State how many lines in the listing below hold the string "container"; nothing else is wanted.

• [Raw data]:
################

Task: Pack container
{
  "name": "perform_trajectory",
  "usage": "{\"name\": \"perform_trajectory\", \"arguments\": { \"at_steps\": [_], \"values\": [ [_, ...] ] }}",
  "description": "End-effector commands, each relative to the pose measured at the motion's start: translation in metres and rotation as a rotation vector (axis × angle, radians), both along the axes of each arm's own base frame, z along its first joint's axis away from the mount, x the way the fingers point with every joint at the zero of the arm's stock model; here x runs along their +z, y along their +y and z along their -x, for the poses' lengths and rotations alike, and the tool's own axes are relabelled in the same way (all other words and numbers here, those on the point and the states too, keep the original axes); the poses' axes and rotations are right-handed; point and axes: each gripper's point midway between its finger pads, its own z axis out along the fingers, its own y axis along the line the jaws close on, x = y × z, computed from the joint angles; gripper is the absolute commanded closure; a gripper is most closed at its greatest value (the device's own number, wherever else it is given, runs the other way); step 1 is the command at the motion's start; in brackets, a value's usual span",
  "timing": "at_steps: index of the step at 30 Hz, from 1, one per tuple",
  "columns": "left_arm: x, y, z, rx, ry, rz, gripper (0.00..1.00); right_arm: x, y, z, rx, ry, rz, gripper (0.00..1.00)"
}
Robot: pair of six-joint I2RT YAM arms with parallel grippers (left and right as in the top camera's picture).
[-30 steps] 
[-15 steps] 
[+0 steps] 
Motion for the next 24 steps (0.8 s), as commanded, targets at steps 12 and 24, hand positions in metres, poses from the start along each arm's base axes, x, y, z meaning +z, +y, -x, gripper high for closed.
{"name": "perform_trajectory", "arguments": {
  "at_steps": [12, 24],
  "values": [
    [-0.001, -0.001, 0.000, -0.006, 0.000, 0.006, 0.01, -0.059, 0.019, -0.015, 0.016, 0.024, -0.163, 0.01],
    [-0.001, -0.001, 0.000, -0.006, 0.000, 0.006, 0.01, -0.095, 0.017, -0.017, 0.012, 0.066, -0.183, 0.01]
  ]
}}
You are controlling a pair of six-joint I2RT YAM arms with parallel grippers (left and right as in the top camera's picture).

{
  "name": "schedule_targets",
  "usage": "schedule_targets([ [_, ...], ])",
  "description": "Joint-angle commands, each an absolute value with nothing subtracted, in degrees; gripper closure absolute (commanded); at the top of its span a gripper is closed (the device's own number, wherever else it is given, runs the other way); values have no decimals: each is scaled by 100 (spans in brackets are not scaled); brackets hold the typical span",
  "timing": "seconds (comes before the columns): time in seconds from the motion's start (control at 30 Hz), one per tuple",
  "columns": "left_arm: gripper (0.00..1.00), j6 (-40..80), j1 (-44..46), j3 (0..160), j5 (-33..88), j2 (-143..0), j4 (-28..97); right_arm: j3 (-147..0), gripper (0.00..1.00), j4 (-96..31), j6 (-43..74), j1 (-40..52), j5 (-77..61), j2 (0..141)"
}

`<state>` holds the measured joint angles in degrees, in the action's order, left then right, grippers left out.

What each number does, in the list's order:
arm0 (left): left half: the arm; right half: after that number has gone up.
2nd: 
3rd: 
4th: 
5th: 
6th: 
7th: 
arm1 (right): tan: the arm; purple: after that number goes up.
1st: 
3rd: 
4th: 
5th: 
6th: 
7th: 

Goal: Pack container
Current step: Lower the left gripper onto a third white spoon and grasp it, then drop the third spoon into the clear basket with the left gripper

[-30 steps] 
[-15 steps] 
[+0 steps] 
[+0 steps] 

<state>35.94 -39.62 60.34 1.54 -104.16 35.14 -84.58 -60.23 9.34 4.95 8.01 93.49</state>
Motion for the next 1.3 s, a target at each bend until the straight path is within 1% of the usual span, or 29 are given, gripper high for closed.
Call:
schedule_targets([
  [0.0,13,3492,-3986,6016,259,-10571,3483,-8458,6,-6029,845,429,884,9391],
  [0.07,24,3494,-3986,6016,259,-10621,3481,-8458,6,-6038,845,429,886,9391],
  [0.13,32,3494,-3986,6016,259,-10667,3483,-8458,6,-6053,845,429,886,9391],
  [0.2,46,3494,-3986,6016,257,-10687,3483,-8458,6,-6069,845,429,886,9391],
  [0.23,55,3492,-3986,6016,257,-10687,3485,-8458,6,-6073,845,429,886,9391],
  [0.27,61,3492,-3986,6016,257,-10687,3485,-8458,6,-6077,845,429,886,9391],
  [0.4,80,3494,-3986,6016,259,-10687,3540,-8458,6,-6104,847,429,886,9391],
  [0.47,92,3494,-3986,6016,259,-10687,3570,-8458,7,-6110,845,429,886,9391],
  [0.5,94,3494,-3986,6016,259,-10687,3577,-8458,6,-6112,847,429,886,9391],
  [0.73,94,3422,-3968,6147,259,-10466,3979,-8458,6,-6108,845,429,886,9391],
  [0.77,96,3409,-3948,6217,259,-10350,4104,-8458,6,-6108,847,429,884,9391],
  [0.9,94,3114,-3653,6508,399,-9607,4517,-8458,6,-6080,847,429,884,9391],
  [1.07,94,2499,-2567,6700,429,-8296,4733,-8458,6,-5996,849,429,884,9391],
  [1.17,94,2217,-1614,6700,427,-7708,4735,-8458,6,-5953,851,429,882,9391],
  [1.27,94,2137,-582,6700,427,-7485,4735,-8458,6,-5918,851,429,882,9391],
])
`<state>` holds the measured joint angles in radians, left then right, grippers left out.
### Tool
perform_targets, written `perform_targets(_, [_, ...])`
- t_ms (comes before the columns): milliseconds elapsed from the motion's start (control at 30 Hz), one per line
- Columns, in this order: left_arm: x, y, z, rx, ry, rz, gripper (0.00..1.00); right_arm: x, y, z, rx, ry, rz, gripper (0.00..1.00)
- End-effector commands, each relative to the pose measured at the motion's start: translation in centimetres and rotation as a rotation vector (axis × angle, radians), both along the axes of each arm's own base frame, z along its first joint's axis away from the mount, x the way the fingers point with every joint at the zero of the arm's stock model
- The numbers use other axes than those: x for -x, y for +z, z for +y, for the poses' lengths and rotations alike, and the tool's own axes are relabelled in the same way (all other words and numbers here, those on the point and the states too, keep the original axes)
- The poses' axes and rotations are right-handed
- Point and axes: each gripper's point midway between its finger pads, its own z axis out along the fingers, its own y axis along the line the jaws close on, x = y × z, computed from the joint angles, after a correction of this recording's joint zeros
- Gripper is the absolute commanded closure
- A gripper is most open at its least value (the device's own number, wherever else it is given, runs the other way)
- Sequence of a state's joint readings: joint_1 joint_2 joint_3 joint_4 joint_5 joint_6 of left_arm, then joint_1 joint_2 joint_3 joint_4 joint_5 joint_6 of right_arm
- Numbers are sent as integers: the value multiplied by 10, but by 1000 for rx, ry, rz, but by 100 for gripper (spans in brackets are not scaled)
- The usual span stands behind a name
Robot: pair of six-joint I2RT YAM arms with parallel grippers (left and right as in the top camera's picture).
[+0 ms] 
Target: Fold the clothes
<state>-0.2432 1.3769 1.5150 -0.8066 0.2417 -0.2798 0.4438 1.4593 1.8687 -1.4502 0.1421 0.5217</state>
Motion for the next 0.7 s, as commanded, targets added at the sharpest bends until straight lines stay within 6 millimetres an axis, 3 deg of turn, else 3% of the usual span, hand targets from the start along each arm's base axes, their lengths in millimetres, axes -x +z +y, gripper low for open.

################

• [Answer box]:
2